#### What this task involves
Find the line containing "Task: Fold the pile" in the records below. Copy exactly that line and each one after it, ending at the line containing "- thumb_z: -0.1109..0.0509", and nothing more.

Top of Records for this task

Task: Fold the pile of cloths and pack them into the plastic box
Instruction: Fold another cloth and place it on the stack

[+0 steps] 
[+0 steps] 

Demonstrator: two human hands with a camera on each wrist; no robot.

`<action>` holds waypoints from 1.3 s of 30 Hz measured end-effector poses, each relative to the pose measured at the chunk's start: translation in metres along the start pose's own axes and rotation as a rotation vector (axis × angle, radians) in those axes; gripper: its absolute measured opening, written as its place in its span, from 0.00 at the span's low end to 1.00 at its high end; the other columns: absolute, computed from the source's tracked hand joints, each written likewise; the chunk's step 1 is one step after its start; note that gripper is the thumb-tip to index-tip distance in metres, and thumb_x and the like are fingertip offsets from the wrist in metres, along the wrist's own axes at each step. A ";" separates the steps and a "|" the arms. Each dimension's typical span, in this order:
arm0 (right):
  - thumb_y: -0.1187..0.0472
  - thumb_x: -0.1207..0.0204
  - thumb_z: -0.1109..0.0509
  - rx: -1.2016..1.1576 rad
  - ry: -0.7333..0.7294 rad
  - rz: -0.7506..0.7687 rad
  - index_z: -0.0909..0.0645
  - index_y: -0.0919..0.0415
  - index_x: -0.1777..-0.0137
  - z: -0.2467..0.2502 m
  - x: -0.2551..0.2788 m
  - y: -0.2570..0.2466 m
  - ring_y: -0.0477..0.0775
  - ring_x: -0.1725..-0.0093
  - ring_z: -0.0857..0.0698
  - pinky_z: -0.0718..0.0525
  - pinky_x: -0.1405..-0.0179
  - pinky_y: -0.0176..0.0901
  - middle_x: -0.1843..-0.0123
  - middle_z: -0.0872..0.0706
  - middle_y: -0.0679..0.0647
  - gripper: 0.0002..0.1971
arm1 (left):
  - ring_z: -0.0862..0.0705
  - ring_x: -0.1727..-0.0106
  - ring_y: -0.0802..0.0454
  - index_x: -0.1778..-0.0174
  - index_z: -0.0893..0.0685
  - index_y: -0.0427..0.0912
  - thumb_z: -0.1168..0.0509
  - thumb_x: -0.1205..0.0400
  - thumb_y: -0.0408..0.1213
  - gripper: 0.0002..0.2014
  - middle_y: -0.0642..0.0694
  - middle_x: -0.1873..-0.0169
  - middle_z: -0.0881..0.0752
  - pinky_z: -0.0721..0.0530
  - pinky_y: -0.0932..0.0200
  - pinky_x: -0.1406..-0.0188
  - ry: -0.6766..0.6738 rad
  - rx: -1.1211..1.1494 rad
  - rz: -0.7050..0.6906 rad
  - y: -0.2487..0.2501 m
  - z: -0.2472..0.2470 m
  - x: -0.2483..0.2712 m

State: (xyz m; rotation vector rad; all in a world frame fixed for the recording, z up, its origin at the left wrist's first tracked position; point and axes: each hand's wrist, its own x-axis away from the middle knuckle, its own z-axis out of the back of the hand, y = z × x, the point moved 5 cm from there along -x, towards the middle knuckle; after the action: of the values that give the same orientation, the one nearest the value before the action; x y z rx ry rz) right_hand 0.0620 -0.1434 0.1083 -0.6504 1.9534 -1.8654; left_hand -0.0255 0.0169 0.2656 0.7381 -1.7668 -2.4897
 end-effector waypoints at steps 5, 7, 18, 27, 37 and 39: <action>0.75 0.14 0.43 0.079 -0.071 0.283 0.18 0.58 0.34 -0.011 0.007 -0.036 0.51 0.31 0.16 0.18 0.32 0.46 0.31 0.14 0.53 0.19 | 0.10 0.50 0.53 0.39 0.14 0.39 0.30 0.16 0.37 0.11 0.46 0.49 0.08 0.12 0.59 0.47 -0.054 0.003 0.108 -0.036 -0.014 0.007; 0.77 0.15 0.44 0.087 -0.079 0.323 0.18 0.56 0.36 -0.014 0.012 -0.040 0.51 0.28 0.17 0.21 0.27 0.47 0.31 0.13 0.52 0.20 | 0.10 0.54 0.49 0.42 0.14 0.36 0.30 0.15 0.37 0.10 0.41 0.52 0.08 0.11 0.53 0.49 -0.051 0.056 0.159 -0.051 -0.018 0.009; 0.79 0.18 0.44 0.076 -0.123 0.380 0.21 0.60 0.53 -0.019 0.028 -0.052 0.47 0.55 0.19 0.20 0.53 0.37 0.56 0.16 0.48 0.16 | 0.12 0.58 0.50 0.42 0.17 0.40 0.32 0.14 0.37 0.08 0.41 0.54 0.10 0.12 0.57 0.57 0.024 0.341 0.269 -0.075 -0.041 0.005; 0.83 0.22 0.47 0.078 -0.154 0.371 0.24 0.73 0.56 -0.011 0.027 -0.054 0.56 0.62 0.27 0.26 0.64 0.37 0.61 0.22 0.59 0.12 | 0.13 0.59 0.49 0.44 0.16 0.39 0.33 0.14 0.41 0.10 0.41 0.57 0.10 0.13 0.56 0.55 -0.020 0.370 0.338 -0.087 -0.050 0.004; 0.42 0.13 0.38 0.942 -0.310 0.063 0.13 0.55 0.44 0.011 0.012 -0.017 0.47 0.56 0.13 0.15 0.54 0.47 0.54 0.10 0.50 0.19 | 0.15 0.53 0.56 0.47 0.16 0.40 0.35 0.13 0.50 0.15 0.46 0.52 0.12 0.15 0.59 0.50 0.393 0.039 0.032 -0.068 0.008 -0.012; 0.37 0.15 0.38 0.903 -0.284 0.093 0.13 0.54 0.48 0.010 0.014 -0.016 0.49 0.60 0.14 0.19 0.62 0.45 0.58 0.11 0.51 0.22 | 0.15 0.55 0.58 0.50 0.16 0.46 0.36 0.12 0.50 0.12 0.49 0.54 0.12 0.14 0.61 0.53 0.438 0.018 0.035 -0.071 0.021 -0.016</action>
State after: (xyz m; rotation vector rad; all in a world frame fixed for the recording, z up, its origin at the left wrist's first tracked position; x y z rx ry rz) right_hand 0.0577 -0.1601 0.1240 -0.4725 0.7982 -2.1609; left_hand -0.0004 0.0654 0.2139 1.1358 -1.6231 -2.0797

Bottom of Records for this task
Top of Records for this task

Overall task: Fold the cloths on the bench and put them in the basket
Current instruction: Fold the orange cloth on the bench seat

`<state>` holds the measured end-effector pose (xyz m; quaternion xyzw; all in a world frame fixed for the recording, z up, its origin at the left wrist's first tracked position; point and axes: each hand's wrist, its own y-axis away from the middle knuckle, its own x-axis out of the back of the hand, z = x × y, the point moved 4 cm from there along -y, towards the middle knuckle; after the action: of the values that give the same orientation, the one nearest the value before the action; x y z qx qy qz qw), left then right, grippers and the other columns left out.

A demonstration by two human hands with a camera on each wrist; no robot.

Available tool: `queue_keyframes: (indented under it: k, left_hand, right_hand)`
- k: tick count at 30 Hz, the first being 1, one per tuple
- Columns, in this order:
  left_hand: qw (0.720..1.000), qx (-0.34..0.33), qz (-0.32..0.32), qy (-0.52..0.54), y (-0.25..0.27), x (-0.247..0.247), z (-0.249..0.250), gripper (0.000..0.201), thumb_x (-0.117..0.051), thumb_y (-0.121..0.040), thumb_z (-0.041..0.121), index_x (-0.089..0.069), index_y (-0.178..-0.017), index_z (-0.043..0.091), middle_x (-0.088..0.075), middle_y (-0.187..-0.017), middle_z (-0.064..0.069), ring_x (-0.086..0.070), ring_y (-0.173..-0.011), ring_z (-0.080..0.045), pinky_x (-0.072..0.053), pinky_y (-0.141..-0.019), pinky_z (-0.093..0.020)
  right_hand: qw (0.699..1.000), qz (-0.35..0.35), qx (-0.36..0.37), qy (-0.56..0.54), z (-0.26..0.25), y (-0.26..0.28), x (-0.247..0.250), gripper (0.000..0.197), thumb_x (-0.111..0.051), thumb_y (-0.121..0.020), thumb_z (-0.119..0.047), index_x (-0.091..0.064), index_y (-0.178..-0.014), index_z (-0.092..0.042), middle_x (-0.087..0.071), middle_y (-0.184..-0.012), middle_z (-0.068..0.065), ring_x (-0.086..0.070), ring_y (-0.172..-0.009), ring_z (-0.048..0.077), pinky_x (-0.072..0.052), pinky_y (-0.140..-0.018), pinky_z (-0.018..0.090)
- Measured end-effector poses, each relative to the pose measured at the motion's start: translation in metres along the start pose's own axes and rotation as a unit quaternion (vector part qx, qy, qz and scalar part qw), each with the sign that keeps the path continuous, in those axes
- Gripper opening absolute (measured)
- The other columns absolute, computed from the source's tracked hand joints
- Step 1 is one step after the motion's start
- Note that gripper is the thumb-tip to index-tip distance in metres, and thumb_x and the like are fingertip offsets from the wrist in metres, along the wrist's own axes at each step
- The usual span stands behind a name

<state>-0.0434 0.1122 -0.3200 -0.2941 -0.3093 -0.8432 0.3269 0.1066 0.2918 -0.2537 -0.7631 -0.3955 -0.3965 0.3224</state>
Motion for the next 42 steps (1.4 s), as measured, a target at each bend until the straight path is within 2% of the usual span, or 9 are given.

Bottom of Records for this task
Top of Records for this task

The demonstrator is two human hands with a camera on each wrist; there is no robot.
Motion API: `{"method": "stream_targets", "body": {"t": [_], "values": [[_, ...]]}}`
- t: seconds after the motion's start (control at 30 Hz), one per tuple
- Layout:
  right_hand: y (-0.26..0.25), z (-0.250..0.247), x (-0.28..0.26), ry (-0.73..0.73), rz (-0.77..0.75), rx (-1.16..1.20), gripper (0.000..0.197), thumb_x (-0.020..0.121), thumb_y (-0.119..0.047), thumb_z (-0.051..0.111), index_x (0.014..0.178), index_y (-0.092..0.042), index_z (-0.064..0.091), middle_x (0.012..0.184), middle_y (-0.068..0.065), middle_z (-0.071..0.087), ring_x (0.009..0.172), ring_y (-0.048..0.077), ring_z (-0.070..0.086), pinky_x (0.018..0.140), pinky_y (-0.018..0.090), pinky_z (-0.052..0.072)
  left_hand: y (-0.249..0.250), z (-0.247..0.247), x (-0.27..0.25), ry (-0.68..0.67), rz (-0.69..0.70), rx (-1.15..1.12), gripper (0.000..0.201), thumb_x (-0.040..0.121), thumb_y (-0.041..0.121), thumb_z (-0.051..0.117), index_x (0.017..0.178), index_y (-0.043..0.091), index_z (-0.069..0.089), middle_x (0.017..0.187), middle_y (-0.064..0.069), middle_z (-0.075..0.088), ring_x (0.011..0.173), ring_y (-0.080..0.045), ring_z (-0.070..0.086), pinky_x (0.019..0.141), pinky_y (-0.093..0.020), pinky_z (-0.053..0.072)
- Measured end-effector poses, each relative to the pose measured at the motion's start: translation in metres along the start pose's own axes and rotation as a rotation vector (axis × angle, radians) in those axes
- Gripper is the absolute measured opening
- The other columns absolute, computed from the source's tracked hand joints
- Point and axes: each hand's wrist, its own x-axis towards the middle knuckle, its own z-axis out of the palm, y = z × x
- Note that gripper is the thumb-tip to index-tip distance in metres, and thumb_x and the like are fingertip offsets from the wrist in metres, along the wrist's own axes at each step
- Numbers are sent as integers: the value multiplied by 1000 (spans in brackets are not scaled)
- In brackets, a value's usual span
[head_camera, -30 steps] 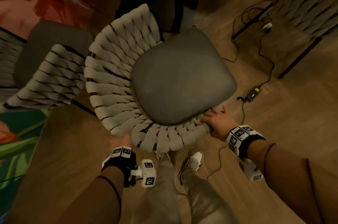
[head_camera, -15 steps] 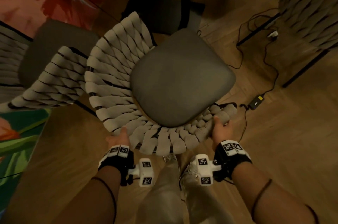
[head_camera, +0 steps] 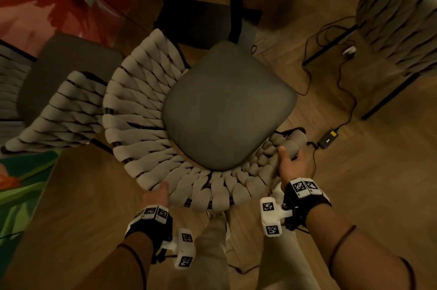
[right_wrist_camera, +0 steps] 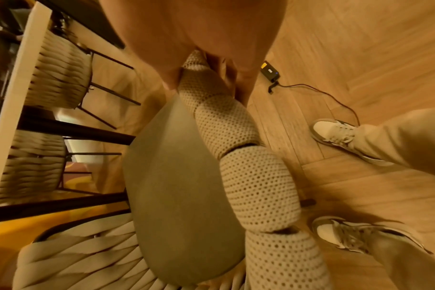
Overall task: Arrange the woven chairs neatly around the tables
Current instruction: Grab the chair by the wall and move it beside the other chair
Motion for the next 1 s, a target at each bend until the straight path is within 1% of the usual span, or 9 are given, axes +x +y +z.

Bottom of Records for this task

#### Response
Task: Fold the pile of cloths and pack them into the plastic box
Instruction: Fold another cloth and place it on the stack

[+0 steps] 
[+0 steps] 

Demonstrator: two human hands with a camera on each wrist; no robot.

`<action>` holds waypoints from 1.3 s of 30 Hz measured end-effector poses, each relative to the pose measured at the chunk's start: translation in metres along the start pose's own axes and rotation as a rotation vector (axis × angle, radians) in those axes; gripper: its absolute measured opening, written as its place in its span, from 0.00 at the span's low end to 1.00 at its high end; the other columns: absolute, computed from the source's tracked hand joints, each written likewise; the chunk's step 1 is one step after its start; note that gripper is the thumb-tip to index-tip distance in metres, and thumb_x and the like are fingertip offsets from the wrist in metres, along the wrist's own axes at each step. A ";" separates the steps and a "|" the arms. Each dimension's typical span, in this order:
arm0 (right):
  - thumb_y: -0.1187..0.0472
  - thumb_x: -0.1207..0.0204
  - thumb_z: -0.1109..0.0509

That completes the answer.